Born 2 Be Therapeutic Equestrian Center Succeeds One Hoofbeat at a Time
by Joan Reinbott
In a recap and thank-you note about using a Parelli Foundation grant, one recipient shared a video that epitomizes her program. Set to a horse lover’s song, “When I Ride” by Tania Kernaghan, the video inspires viewers with messages like One hoofbeat at a time through the power of the horse and Success is not about being better than someone else. It is about being better than you used to be.
To likewise inspire her horses, instructors, and volunteers, Mary Gwinner, program director of Born 2 Be Equestrian Center in Sanger, Texas, acquired a $2,250 grant to hire 2* licensed Parelli Professional Debbie Adcock.
“Consistency in handling is vital when you have many volunteer hands working with a herd of therapy horses,” Mary said. “The training the volunteers received has made them more effective leaders, teaching them to think like a horse! We have also been fortunate to have Debbie share her talents to teach us all a new and effective way to communicate with our horses.”
Debbie, of Aubrey, Texas, had previously volunteered at the center and enjoyed seeing smiles on participants’ faces. “It’s so delightful!” she said.
One of the sessions Debbie held was on being with horses at liberty. She said: “We talked about having the horse want to be with them instead of running off—sticking to the human better.” She showed how not being so direct line gives the horse an opportunity to be with people. “We spent time watching the horse, seeing what the horse needs at any particular moment instead of rushing through,” Debbie explained.
Another topic was avoiding boredom among horses that do the same thing day after day. “We talked about taking the horses out on a trail ride and doing other things with them,” Debbie said.
Regarding the Seven Games, she emphasized, “The friendly game is the number 1 game for people in wheelchairs.”

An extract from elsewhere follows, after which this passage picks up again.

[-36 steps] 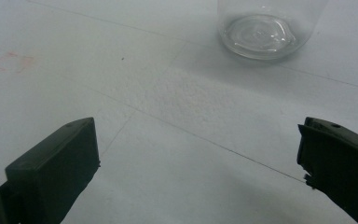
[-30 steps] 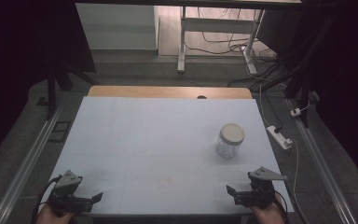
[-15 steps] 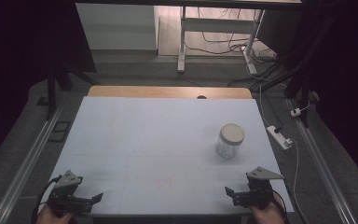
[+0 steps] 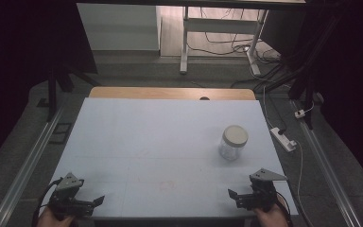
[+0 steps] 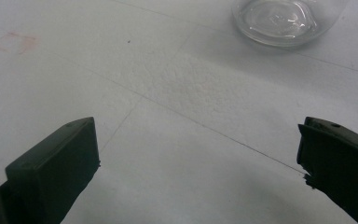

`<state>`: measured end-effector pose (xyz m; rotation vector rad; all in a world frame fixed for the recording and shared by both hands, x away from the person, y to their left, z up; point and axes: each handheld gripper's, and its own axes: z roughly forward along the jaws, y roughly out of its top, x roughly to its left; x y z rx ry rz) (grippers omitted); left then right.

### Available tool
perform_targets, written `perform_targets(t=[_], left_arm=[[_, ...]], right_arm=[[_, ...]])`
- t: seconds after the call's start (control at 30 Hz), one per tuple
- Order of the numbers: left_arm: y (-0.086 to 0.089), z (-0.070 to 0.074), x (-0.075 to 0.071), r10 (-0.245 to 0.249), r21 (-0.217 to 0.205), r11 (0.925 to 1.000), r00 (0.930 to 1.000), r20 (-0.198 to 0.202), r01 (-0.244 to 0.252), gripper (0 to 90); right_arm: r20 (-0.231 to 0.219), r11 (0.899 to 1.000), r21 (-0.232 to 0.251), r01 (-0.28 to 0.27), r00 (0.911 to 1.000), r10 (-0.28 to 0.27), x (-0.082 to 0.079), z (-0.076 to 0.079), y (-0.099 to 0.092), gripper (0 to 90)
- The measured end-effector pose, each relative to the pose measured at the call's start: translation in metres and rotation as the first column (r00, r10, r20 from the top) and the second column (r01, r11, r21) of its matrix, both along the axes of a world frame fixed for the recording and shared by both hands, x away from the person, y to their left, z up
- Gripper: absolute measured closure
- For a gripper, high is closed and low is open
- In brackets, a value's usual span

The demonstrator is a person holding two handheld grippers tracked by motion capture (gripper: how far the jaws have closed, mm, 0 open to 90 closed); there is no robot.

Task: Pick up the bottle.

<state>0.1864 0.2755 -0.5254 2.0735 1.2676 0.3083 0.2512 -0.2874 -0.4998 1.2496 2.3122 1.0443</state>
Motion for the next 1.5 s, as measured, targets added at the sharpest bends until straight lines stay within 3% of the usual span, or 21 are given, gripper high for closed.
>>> perform_targets(t=[0.2,0.37,0.93,1.07,1.2,1.5], left_arm=[[0.0,0.0,0.001,0.008,-0.005,1.0,0.9999,-0.012,-0.008,0.7],[0.001,-0.001,0.001,0.009,-0.006,0.9999,0.9998,-0.015,-0.009,0.7],[0.001,0.0,0.0,0.019,-0.011,0.9998,0.9998,-0.01,-0.019,0.7],[0.001,0.0,0.0,0.018,-0.008,0.9998,0.9998,-0.008,-0.018,0.6],[0.001,0.0,0.0,0.015,-0.006,0.9999,0.9999,-0.007,-0.015,0.4],[0.002,0.0,0.001,0.021,-0.013,0.9997,0.9997,-0.012,-0.021,0.0]], right_arm=[[0.005,1.0,-0.002,0.011,0.9999,-0.011,0.0,0.0,0.0,0.0],[0.015,0.999,0.026,0.022,0.9996,-0.022,0.0,0.002,0.0,0.0],[0.087,1.0,0.004,-0.019,0.996,0.018,0.006,0.009,0.003,0.0],[0.077,1.0,0.001,-0.031,0.9965,0.031,0.01,0.01,0.003,0.0],[0.088,0.999,0.019,-0.026,0.9958,0.024,0.014,0.013,0.003,0.0],[0.103,0.999,0.012,-0.045,0.9937,0.043,0.02,0.015,0.009,0.0]])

Overall, these were her reflections: “It was so fun. I just wanted to bring horse awareness in there. They’re very safety conscious, but I can make it even more safety conscious. It was rewarding to help horses and kids be partners.”
Mary added details from her perspective: “Many breakthrough and ‘aha’ moments took place while we learned about horsenalities and how we can best work with each different horse in our herd. One particular horse, Gypsy, was reluctant to find her place when playing the ‘find your herd’ game. We learned that this 11-year-old tovero Paint is more comfortable relying on herself as a dominant mare than in finding her place underneath a person as her leader. It took at least 45 minutes for Gypsy to begin to even consider placing herself under the human’s leadership. Since then, every time we go into the pasture, she is the first to be in tune to our presence. She might not always come directly to us; however, she immediately comes forward to interact with the person and will play the catching game much more quickly than in the past. We are all now much more aware of how each of our therapeutic riding and driving horses thinks and interacts with our volunteers and staff, as well as with our students.”
In conclusion, Mary said: “All of us at Born 2 Be TEC would like to thank Pat Parelli and the Parelli Foundation for the generous grant that allowed us to become more in tune with the horses in our herd. Debbie was vibrant, fun, and informative, and we all learned so much from our time with her! … We are looking forward to implementing all that we have learned!”